But should you have to? Does swearing serve a greater purpose beyond shock or emphasis in everyday exchanges?

Swearing has something of an image problem, being viewed as everything from a sign of aggression, of low IQ or just of having a lack of sophisticated vocabulary to call upon. This has also been the view of science, as until recently there has been little in the way of scientific attention given to it as a subject.

Fortunately, that seems to be changing, with some academics embracing swearing and exploring its potential impact, including any effect f-ing and blinding might have on our mental and physical health. This includes experiments which involve people plunging their hand into icy water, and measuring the subjective effect that swearing has on the discomfort and pain those participants experience. Here swearing wins (very cold) hands down, as swearers report experiencing less pain than those that don’t employ cursing.

Other investigations have found that swearing can trigger the fight or flight response in humans. Here, the physical and psychological intertwine, with an increase in heart rate accompanied by, for example, an emotional response such as shock.

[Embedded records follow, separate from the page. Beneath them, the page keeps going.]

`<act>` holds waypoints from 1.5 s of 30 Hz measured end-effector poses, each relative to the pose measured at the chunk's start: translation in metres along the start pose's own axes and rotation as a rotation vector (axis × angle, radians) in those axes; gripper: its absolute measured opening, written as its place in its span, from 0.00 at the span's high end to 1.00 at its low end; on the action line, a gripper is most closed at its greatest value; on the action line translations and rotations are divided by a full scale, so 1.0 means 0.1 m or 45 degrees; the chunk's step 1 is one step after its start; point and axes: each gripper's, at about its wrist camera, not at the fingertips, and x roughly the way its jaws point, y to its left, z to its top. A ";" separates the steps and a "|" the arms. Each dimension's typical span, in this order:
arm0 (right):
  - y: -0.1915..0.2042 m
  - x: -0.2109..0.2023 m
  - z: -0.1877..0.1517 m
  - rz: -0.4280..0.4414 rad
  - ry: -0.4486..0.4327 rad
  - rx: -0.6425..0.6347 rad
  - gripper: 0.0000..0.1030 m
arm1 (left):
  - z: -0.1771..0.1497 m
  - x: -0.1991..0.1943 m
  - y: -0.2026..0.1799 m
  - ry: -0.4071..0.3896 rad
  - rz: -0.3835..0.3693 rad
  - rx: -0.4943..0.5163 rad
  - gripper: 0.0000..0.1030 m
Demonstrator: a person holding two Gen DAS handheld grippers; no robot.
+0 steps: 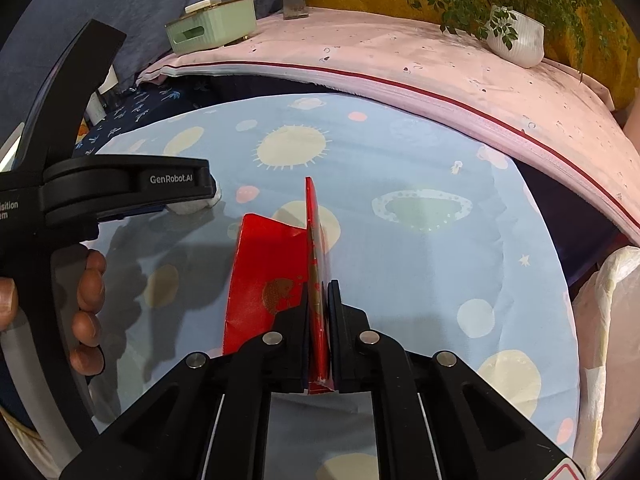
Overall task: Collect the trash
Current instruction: 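Grasp the red envelope with the right gripper while the left gripper grasps the white tissue, then carry the envelope and tissue over the trash bin and open both grippers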
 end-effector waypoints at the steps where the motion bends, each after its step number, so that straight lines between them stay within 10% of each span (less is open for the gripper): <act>1: 0.00 0.00 0.00 0.002 0.000 0.004 0.94 | -0.01 -0.01 -0.01 0.003 -0.003 0.000 0.67; 45: -0.87 -1.60 -0.49 -0.063 -0.273 0.199 0.97 | -1.13 -1.53 -1.22 -0.098 -0.142 0.261 0.78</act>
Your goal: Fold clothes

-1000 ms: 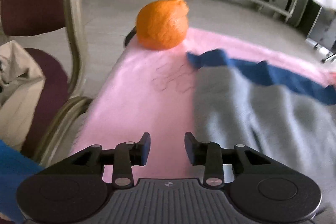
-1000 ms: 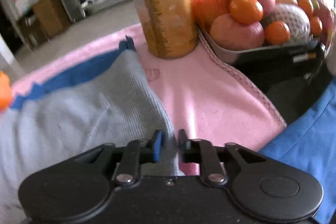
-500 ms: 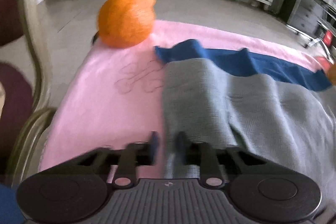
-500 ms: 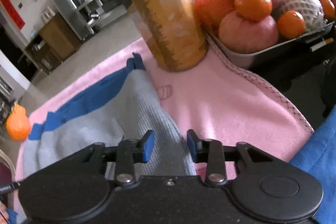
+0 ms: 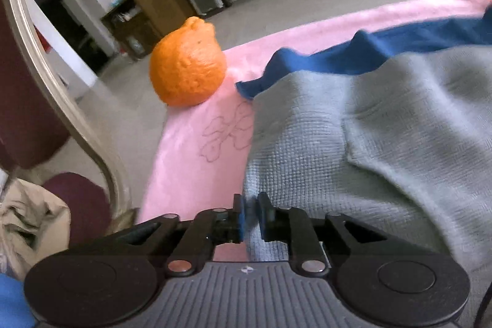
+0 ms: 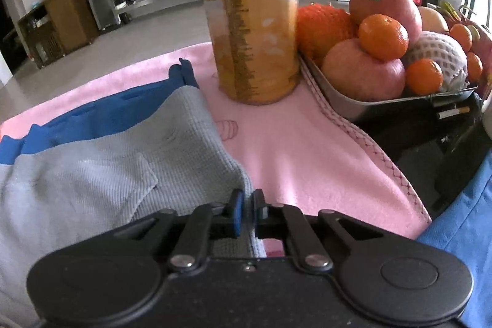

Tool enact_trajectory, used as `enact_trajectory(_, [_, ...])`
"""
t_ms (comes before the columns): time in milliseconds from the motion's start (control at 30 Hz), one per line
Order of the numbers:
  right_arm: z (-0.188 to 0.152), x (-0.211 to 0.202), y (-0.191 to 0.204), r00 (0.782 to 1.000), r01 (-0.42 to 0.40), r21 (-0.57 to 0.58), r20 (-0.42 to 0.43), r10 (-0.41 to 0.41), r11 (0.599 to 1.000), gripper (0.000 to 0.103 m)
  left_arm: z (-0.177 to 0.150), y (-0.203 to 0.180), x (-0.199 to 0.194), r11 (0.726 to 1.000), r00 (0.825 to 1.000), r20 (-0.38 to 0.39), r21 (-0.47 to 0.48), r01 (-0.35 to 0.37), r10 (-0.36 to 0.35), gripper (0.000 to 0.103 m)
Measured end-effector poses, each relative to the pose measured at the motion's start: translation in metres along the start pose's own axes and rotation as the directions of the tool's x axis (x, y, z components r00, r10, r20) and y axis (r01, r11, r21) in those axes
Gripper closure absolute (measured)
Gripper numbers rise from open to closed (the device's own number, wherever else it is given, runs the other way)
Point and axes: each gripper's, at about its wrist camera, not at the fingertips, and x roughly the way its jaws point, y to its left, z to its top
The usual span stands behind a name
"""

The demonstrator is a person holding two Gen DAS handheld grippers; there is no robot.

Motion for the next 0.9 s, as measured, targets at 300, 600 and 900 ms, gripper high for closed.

Neuroscientists have tried to locate and map the brain’s response when swearing. This research suggests that swearing takes place in parts of the brain that are responsible for emotional processing and memory. If you’ve ever slipped up and accidentally sworn in front of your boss or a small child, it may not surprise you to learn that researchers have found that swear words get more attention and are easier to retain than other vocabulary.

This could explain why people with dementia or other brain conditions who sometimes lose their usual depth of vocabulary still retain some swear words. This can, depending on the person, result in some very out-of-character exchanges as their condition worsens. While it can be somewhat funny in certain situations, it can cause a lot of distress to relatives and carers that have rarely heard their loved one use that type of language.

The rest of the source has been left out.